In other words, the government is cracking down on anyone who challenges what the U.S. does abroad--especially those with first-hand experience of U.S. crimes. The squelching of dissent is reminiscent of the Bush years, and in some ways worse.

As Anthony Arnove, an editor for Haymarket, points out, "Joya was able to travel to the U.S. and speak here under President Bush, but now faces ideological exclusion under President Obama, who campaigned on changing Bush-era policies that antagonized the world."

A week after Malalai Joya's visa was denied, the German publication Der Spiegel published damning and disturbing new evidence of U.S. war crimes in Afghanistan. The magazine released photos of an Army "kill team" from the 5th Stryker Brigade, 2nd Infantry Division posing with the bodies of Afghans whom they had killed.

In the photos, the soldiers make light of the killings. They face court-martial, not only for desecrating Afghan civilians in their deaths, but also allegedly faking combat situations to justify their actions. A soldier in the unit exposed the crimes.

A spokesperson for the Army called the actions of the soldiers "repugnant to us as human beings and contrary to the standards and values of the United States Army." But far from being aberrations, the murder of civilians and torture of people the world over are very much in line with the "standards of the United States Army."

Der Spiegel's revelations are the latest in a line of exposes of war crimes throughout the "war on terror." These include the notorious photos of U.S. personnel torturing Iraqis in Abu Ghraib prison and the recent waves of WikiLeaks releases.

This reality--that crimes against humanity are part of the daily practices of U.S. imperialism--is exactly what the U.S. government is afraid of people learning domestically.

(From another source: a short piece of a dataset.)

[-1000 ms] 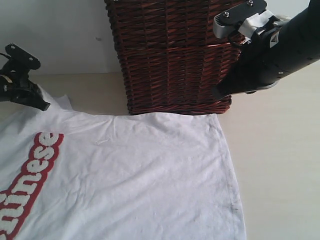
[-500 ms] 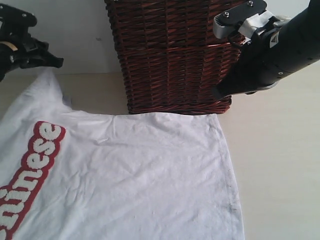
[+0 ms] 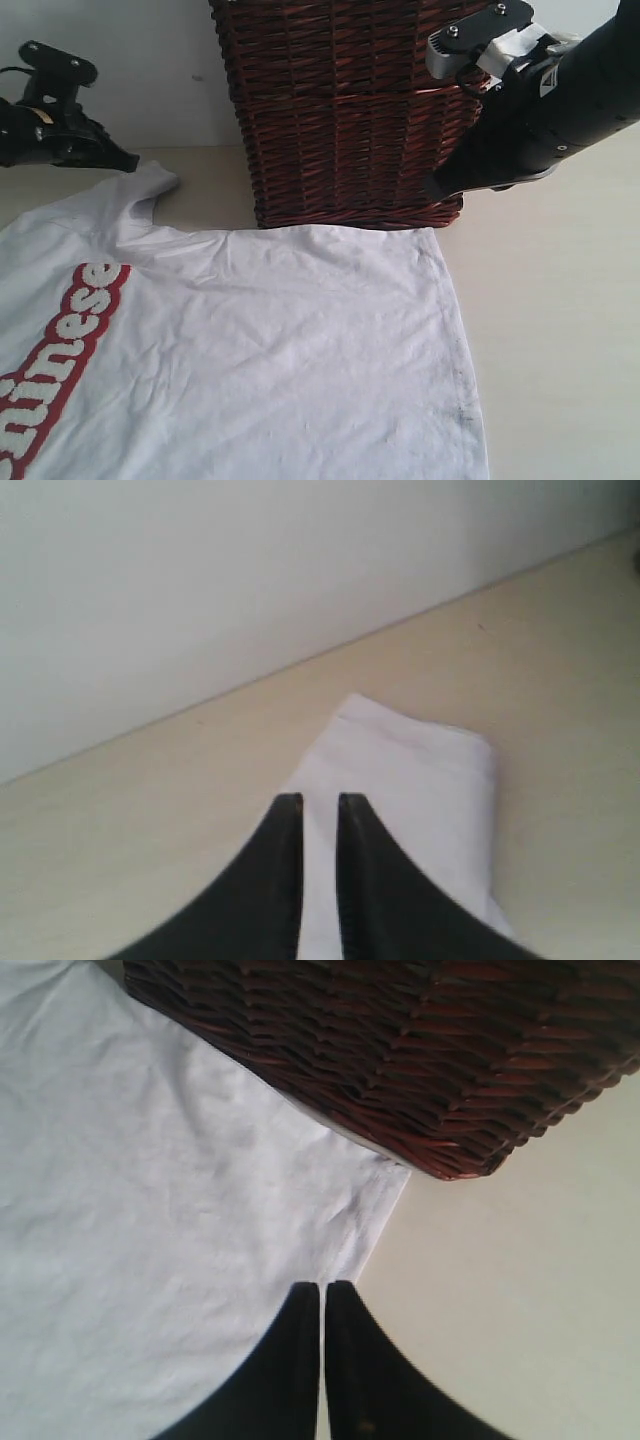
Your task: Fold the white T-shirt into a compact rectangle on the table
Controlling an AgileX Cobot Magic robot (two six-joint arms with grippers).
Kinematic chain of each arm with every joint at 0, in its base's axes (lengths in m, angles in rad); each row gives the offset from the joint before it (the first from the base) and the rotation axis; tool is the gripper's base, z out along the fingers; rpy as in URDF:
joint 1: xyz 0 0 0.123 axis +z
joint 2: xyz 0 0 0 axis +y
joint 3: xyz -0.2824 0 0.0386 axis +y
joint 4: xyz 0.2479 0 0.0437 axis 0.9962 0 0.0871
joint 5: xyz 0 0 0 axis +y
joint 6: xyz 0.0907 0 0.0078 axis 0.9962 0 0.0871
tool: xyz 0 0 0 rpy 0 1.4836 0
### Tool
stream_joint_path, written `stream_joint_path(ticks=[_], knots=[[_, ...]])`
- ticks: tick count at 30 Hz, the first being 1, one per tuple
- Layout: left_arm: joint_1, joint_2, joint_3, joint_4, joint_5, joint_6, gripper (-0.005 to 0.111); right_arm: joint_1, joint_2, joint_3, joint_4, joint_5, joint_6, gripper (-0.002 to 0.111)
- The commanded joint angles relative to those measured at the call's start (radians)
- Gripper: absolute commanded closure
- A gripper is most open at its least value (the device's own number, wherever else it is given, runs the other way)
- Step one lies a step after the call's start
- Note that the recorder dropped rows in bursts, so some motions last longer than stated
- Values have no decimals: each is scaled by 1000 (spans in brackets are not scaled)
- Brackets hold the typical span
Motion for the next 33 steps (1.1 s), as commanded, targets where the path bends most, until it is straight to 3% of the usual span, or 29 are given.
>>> stream_joint_path(ticks=[1,7,19,33], knots=[[-51,67,-75,1,111,-10,107,0,-1,2,0,2,-6,104],[-48,164,-143,-8,153,-25,107,0,-1,2,0,4,-6,104],[124,249,-169,-8,237,-105,107,0,-1,2,0,6,-6,104],[232,260,-179,-5,377,-171,107,0,-1,2,0,8,-6,104]])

This is especially the case for the Obama administration right now, as it escalates its war with NATO on Afghanistan, maintains a massive military presence in Iraq despite its rhetoric about withdrawal, bombs Libya in the name of humanitarian intervention and gives U.S.-backed dictatorships like Bahrain the green light to slaughter protesters in order to crush the spirit of revolution sweeping the Middle East and North Africa.

But no matter how many visas it denies, the administration can neither silence the truth, nor Malalai Joya. Joya is speaking to American audiences at venues arranged through the tour via Internet video communication. There is a growing audience of people who want to hear her ideas and discuss how to end the U.S. imperial adventures abroad, and those discussions are the urgent ones that we need to have in this country.